12 Ohio Law. Abs. 327 | Ohio Ct. App. | 1932
The plaintiff claims the right to bring the action in Franklin County by virtue of §6308, GC.
This Section is as follows:
“Actions for injury to a person or property caused by the negligence of the owner of a motor vehicle, may be brought by the person injured, against such owner or operator in the county wherein such injury occurs.” (110 O.L., 407).
The section then provides for service on the defendant in a different county.
It is conceded that the person actually injured may bring the action in the county where the accident occurred, but it is claimed that where the person injured is dead and the action is brought by his administrator appointed in another county that such administrator can not bring the action in the county where the accident occurred.
Counsel for the defendant in error relies upon the case of D’Amico, Admr v Brill, Sr., 15 Oil Ap, 94 (1 Abs 395). This decision is as follows:
“An administrator of a deceased person, whose death was caused by being struck by a motor vehicle can not, by virtue of §6308, GC, maintain an action for such death in the county in which the deceased person*328 resided and require the defendant to answer to a summons transmitted to another county in which the defendant resides.”
Since the time of this decision the Supreme Court in the case of The Wellston Iron Furnace Company v Rinehart, Admr, 108 Oh St, 117, decided that,
“All statutes relating to procedure are remedial in their nature and should be liberally construed and applied to effect their respective purpose.

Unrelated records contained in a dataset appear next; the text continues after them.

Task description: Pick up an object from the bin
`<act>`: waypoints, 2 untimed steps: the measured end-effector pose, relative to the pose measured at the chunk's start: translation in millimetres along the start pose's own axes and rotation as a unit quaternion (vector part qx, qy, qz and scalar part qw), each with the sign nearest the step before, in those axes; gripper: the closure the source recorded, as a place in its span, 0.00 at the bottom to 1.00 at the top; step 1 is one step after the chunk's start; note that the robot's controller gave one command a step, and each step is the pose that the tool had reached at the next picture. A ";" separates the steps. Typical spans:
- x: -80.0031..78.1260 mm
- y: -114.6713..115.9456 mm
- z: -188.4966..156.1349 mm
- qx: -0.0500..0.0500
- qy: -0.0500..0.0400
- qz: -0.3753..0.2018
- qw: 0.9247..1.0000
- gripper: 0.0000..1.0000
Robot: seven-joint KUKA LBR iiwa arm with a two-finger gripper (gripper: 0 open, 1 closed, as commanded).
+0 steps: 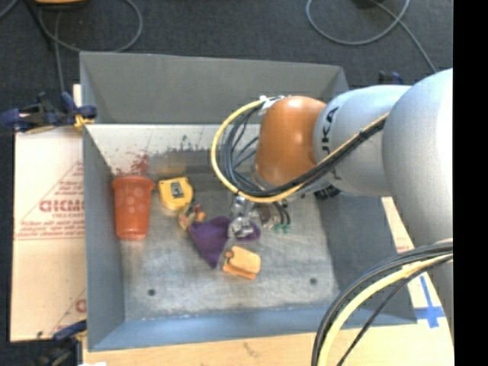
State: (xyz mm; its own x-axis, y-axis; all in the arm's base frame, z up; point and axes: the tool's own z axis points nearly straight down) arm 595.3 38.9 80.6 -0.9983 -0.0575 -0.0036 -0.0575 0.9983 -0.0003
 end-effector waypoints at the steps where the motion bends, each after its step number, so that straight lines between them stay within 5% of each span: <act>1: -6.1 -6.8 -0.5 -0.004 -0.002 -0.066 0.998 1.00; 2: 37.2 -15.3 -128.8 -0.001 0.000 -0.078 0.997 1.00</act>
Offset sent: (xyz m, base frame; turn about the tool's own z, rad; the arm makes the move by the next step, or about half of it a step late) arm -0.0381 -0.0169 0.1277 -0.1566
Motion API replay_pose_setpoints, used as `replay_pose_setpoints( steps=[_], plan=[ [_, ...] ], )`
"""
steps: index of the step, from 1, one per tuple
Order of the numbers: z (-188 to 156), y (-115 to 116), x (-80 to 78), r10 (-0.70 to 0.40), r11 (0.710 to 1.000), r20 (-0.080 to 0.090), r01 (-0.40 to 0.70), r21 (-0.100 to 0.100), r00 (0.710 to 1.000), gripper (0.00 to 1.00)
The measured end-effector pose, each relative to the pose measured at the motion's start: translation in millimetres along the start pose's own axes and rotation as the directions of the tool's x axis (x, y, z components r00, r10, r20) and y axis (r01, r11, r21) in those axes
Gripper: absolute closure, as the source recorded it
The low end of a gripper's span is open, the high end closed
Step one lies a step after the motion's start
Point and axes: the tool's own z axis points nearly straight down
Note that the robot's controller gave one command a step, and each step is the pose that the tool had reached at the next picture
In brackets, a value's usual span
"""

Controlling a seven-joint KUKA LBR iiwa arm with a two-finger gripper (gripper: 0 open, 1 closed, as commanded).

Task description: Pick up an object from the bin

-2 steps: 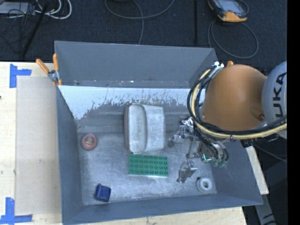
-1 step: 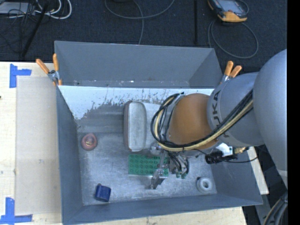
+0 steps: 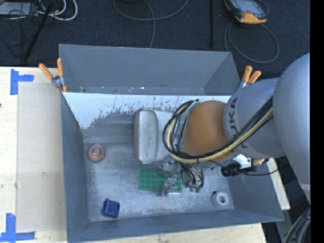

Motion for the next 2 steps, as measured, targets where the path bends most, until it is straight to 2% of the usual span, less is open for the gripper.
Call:
replay_pose_setpoints(
  steps=[1,2],
  plan=[
    [-42.2,7.7,1.9,-0.151,0.989,-0.009,0.151,0.001,0.988,1.0],
    [-137.6,-14.7,9.8,-0.184,0.983,-0.003,0.184,0.001,0.983,1.0]
  ],
)
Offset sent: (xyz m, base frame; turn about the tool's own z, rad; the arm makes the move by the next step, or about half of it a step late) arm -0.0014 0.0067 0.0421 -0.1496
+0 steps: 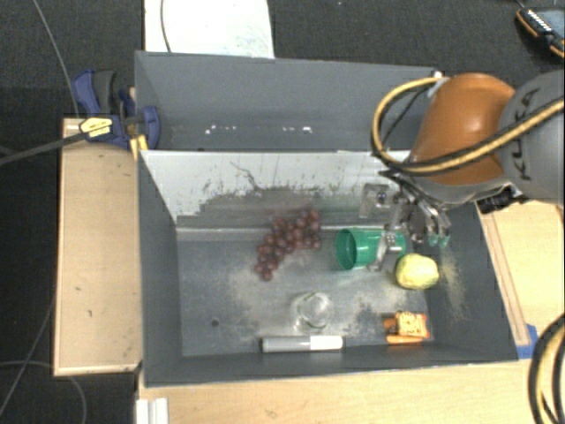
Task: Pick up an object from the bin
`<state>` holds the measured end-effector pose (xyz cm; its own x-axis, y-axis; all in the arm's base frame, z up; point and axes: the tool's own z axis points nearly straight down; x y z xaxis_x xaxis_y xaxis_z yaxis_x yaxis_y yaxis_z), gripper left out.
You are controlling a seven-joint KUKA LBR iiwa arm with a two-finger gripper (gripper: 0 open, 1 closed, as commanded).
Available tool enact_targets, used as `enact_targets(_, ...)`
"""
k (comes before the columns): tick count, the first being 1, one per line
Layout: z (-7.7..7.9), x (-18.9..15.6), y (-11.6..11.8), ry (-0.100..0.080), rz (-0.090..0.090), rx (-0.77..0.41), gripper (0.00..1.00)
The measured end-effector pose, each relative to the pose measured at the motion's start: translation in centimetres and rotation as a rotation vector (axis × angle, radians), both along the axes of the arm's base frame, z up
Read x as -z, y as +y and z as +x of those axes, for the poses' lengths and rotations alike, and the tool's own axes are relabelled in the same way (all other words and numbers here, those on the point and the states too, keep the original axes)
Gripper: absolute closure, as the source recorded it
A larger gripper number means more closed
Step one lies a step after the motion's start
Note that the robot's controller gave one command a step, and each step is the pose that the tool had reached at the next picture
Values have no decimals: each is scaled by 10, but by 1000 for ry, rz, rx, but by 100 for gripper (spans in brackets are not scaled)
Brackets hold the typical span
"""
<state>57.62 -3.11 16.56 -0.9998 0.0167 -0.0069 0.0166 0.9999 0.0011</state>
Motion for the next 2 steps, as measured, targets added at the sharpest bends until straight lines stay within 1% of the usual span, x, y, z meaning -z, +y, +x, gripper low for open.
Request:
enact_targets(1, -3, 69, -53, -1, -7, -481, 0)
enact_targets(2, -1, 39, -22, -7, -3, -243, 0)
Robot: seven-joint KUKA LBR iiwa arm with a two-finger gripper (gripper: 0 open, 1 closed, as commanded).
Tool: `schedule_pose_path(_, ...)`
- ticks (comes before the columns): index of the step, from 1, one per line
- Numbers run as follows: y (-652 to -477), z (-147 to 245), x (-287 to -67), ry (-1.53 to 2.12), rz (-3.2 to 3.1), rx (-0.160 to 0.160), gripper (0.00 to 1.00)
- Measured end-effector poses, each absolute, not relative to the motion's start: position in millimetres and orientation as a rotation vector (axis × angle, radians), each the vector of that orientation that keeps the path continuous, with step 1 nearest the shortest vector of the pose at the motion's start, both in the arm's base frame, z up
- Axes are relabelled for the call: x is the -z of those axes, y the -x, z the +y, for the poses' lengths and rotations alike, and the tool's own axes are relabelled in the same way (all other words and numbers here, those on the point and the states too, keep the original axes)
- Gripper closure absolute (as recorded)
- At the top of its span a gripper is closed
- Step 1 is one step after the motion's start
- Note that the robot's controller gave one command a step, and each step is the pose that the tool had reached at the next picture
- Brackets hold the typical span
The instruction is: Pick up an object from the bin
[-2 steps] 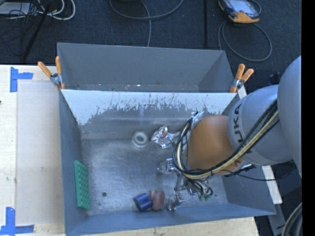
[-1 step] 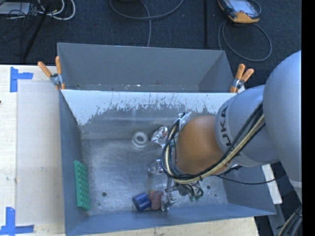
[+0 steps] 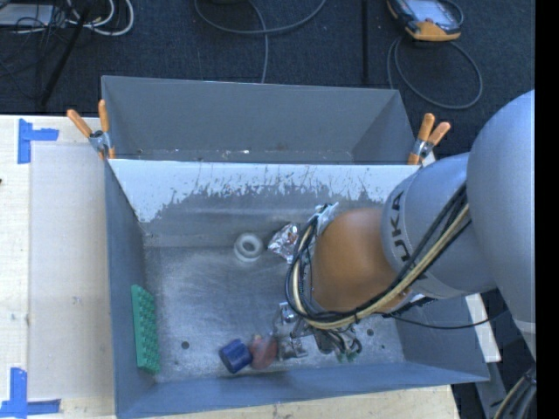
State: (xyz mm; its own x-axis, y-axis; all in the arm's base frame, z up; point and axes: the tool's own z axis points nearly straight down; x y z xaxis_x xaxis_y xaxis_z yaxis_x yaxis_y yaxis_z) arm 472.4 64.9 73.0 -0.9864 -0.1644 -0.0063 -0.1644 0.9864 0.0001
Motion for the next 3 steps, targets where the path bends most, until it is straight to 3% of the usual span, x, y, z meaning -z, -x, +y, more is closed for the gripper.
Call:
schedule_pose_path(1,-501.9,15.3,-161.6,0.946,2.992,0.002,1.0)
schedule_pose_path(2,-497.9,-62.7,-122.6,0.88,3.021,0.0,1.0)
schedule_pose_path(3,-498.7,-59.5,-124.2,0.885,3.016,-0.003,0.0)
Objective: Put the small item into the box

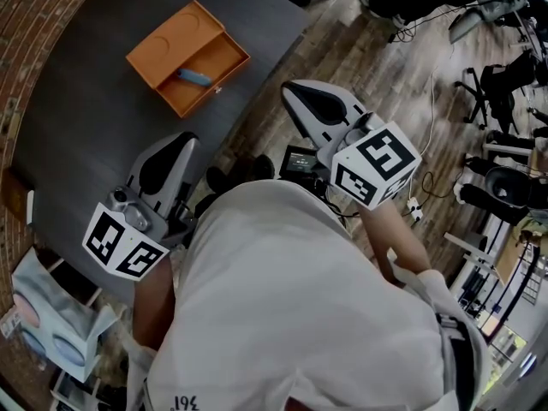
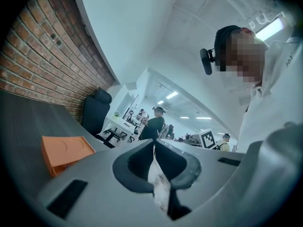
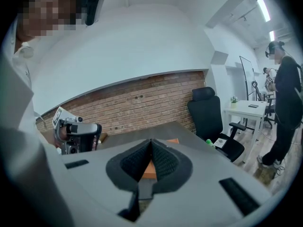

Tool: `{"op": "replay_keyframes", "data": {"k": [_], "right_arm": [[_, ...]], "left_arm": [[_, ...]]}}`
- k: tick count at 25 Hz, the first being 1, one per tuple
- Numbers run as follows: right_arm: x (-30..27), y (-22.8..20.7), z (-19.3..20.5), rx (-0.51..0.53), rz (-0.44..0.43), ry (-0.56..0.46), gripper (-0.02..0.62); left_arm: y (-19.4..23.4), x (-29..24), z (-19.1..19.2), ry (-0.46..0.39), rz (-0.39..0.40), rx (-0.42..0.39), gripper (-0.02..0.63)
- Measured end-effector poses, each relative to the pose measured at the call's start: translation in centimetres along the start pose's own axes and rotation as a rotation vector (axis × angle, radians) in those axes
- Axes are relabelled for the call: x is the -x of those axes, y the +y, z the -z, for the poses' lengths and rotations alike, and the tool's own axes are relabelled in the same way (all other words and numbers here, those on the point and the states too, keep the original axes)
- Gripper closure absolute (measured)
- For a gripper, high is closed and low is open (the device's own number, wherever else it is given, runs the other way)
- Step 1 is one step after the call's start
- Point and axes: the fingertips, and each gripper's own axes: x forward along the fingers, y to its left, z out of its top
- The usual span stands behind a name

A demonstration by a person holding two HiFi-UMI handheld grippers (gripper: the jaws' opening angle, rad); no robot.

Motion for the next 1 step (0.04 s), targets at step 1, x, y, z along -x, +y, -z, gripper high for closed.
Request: {"op": "replay_keyframes", "data": {"k": [1], "right_arm": [[-0.08,0.07,0.08,0.001,-0.002,0.002,0.583]], "left_arm": [[0.02,0.07,0.11,0.001,0.000,0.002,0.584]]}}
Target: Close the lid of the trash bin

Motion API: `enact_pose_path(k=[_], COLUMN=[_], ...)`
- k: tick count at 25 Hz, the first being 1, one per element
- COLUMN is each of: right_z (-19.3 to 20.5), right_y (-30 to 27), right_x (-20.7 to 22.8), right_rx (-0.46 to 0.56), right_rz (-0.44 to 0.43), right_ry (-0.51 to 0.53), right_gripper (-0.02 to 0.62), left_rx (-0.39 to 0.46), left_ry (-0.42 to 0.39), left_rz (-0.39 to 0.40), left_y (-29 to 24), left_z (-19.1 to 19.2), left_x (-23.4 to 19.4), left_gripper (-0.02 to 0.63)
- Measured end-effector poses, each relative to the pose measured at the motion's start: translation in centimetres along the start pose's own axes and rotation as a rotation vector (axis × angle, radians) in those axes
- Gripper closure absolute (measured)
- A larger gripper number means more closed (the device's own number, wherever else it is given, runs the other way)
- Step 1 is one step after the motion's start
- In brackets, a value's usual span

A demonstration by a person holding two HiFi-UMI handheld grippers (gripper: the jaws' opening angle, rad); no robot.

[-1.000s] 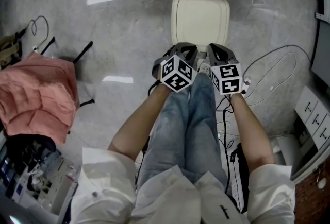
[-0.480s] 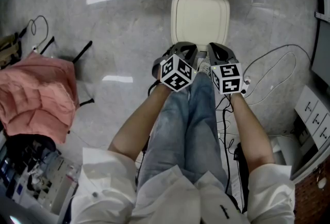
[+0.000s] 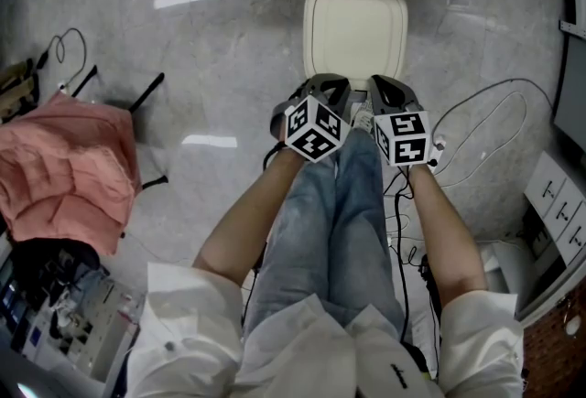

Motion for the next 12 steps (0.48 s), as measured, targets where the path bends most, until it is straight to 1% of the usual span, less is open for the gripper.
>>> enact_pose_path(k=[6, 12], right_z=[0.05, 0.16], right_y=[0.04, -0.27], right_x=[-0.01, 0.05], right_rx=[-0.001, -0.002], right_rz=[0.002, 0.003], right_ry=[-0.002, -0.022], right_gripper=[0.577, 0.577], left_rx=[-0.004, -0.008], left_ry=[0.003, 0.044], left_rz=[-0.003, -0.006], left_y=[-0.03, -0.27], left_z=[0.02, 0.27], left_x=[0.08, -0.08], left_gripper=[0.581, 0.581])
Point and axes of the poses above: the fingertips, and each gripper's own axes: y backward along the fingers, x to its right, z out of its underside, the point moved 6 cm from there along y, backward along the fingers, and after that the axes turned 13 degrees about -z, right-handed, at the moved point
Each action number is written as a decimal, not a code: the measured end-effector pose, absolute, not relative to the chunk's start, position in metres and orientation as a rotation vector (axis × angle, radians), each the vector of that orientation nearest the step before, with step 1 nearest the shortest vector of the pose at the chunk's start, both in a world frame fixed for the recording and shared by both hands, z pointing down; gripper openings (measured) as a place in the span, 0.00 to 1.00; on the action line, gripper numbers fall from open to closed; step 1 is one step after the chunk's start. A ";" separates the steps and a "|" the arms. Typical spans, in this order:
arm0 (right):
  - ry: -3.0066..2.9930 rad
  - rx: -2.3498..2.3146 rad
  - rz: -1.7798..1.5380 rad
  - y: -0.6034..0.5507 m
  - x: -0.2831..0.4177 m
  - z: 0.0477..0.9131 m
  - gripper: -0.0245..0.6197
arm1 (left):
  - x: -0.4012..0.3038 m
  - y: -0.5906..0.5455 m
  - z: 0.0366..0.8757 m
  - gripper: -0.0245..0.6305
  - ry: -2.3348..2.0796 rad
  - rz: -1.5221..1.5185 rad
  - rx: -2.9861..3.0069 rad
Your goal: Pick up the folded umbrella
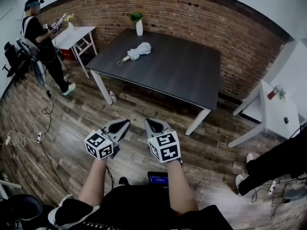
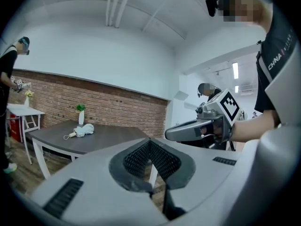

A! cause of action for personal injury survives the death of the injured party, and all the rights, privileges, incidents and options which the injured party may have had in his lifetime inure to the benefit of his personal representatives, or next of kin, respectively unless the statute clearly provides otherwise.”
In the Rinehart case it appears that Sarah Rinehart, the injured party, lived in Franklin County; was injured by a truck operated by the Wellston Iron Furnace Company; that she afterwards died as a result of injuries and that her administrator appointed in the Franklin County courts brought the action in Franklin County. A motion was filed for the purpose of quashing the service. The Court of Common Pleas sustained the motion, the Court of Appeals reversed, and the proceeding was brought in tie Supreme Court to reverse the judgment of the Court of Appeals. It is true that the question there did not present the same question presented here, but we can not escape the conclusion that the plaintiff, who was a resident of Franklin County, and appointed in Franklin County for a resident of Franklin County, could only bring the action in Franklin County against the defendant, a non-resident, by virtue of §6308, GC.
In the Rinehart case the question of jurisdiction over the defendant was dependent upon a construction of §6308 GC. The court held that remedial statutes are liberally and not strictly construed. The decision of the learned court in the case of .D’Amico, Admr v Brill can hardly be considered a liberal construction of the statute. We are clear that the subsequent decision of the Supreme Court in the Rinehart case adopting a liberal construction of the statute, substantially overrules the case of D’Amico, Admr v Brill, so that we are now upon the basis of a liberal construction of the remedial statute. The Wellston Iron & Furnace Company, not being a resident of Franklin County, could only be held to a suit filed in Franklin County upon the theory of §6308 GC, to-wit, that the plaintiff in the action was the injured person. The facts shown in the Rinehart case are that the woman who was struck by the truck died a short time thereafter, and that the action was brought by her administrator. The Supreme Court held that under a liberal construction of the statute the administrator was the representative of his decedent in said action and was entitled to bring and prosecute the suit in the county of his residence. The statute has however been amended so as to give jurisdiction where the accident occurred. The accident having occurred in Franklin County, the jurisdiction of an action for damages resulting therefrom is in Franklin County, and the case was properly brought in Franklin County. In this case both the administrator and the. decedent were residents of Tuscarawas County, and the plaintiff had been appointed as administrator in that county; we think this makes no difference as the action could be brought in this county upon the theory that the accident occurred here. This is in compliance with the amended statute.
We are therefore of opinion that the suit in the present case was properly brought in Franklin County, and that the judgment of the Court of Common Pleas must be reversed and cause remanded.